The summer of 2008 was a magical book summer for me (stay tuned for my next post on ‘what I’m reading this summer and what you should read’). I read a series of incredible novels, in some cases staying up all night to finish them. Such was the case with Annie Barrow’s first novel, The Gurnsey Literary and Potato Peel Pie Society (a title that belies the brilliance of the story and makes it difficult to recommend to others because of the constant fumbling about for the proper order of words). I devoured it; I cried in earnest at the ending; I recommended it to others.
So imagine my delight in seeing Annie Barrow’s has a new novel: The Truth According to Us. I signed up for an Advance Review Copy and put aside other books on my to-read list to read it. I filled the bath, poured my wine. Veritably rubbing my hands with excitement. I anticipated an immersive world full of rich characters and affecting themes. I hoped for the terrific realist American fiction focused on small town life that one finds in Songs in Ordinary Times or Empire Falls or anything by my beloved favourite, Anne Tyler.

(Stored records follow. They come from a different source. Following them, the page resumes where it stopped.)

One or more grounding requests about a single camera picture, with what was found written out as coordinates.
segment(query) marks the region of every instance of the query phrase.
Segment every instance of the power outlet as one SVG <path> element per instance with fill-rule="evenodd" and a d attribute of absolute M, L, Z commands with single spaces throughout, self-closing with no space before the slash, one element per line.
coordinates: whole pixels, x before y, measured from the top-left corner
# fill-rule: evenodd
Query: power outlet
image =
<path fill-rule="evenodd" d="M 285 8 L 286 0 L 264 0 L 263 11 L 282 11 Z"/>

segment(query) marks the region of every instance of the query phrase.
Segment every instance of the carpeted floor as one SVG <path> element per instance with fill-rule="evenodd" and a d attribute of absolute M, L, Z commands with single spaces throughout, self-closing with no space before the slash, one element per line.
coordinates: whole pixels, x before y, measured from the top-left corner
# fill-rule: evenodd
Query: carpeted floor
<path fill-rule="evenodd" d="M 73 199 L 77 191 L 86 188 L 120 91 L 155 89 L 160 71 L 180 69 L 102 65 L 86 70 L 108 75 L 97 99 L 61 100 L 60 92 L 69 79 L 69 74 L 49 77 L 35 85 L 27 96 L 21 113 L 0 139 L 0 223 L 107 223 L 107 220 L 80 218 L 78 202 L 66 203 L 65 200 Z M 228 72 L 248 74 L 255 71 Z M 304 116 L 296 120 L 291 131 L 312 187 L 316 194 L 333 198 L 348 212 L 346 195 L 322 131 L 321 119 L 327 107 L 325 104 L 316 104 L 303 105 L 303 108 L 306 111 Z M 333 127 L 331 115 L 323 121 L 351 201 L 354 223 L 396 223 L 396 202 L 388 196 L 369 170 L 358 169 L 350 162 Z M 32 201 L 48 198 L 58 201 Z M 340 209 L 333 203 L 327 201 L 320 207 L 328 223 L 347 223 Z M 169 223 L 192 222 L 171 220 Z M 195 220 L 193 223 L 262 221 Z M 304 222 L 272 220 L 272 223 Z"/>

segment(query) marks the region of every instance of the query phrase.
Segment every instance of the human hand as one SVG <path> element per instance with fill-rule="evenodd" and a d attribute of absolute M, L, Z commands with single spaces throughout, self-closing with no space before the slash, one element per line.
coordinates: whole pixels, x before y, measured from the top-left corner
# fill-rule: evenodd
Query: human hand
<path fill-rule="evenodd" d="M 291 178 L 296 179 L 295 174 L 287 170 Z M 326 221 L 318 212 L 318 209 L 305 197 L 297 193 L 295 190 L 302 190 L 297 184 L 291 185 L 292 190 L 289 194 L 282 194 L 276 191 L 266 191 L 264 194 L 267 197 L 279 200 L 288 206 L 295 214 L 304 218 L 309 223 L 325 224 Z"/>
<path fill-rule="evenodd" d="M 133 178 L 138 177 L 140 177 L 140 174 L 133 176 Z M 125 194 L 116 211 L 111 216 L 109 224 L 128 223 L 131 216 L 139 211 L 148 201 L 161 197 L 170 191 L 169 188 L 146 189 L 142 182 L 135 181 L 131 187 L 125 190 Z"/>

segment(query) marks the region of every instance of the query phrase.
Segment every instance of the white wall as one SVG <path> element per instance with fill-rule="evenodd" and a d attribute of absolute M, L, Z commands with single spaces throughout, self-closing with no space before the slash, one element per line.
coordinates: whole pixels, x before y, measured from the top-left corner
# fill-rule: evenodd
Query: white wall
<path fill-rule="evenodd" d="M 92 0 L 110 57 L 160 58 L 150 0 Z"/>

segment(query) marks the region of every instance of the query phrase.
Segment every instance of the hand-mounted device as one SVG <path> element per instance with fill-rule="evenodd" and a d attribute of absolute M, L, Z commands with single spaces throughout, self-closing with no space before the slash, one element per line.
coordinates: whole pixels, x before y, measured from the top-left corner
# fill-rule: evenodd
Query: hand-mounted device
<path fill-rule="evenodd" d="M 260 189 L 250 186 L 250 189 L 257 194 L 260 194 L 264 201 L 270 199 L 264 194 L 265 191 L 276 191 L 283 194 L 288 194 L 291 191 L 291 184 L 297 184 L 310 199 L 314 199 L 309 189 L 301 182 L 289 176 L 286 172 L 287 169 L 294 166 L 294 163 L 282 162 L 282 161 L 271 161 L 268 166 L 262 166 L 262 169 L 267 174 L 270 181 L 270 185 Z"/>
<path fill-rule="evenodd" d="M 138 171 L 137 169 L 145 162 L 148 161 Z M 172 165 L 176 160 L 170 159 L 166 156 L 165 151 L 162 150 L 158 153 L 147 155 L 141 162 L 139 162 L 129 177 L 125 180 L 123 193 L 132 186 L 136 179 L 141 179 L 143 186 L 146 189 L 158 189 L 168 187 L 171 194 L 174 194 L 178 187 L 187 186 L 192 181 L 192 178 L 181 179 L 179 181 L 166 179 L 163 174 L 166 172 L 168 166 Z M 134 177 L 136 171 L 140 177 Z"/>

Instead I got an interminably dull plot, with unbelievable, unsympathetic, uncomplicated characters, set in the necessarily arid and characteristically tired moment of Depression era, midwestern America. If I had only one word to describe this novel it would be “dust.” The supposed point of conflict centers around a high-class woman, Layla, who is sent to Macedonia, the outpost of the midwest, to write the chronicle of the town. Layla boards with the once-wealthy-now-rocked-by-scandal-and-poverty Romeyn family and finds herself “embroiled” (I use quotes as embroiled suggests some level of urgency or intrigue, which are decidedly lacking from this plot) in their history. There’s some attempt to raise questions about truth-telling and historiography. The gist? History (capital H) is shaped by those telling it.
This book was the first time in recent memory I’ve properly considered a) throwing a book at a wall b) buying an e-reader (this 400+ tomb -dustdustdust- was my unfortunate and only travel companion on a cross-country trip – I even considered buying a magazine to save myself the horror of being stuck with this thing on the plane).
So what went wrong? You might be expecting some grand theory on the fate of second books (as my click-bait title suggested). Instead I pose this: The Gurnsey Literary and Potato Peel Pie Society was co-authored. A collaboration between Barrows and Mary Ann Shaffer. It was brilliant. This second, solo effort? Not so much.
Here’s hoping for better luck with my summer reading list. Which brings me to: what do you want me to read this summer? I promise to read the first three suggestions, and consider all others. (note: I put this call out last summer and read all that was recommended!)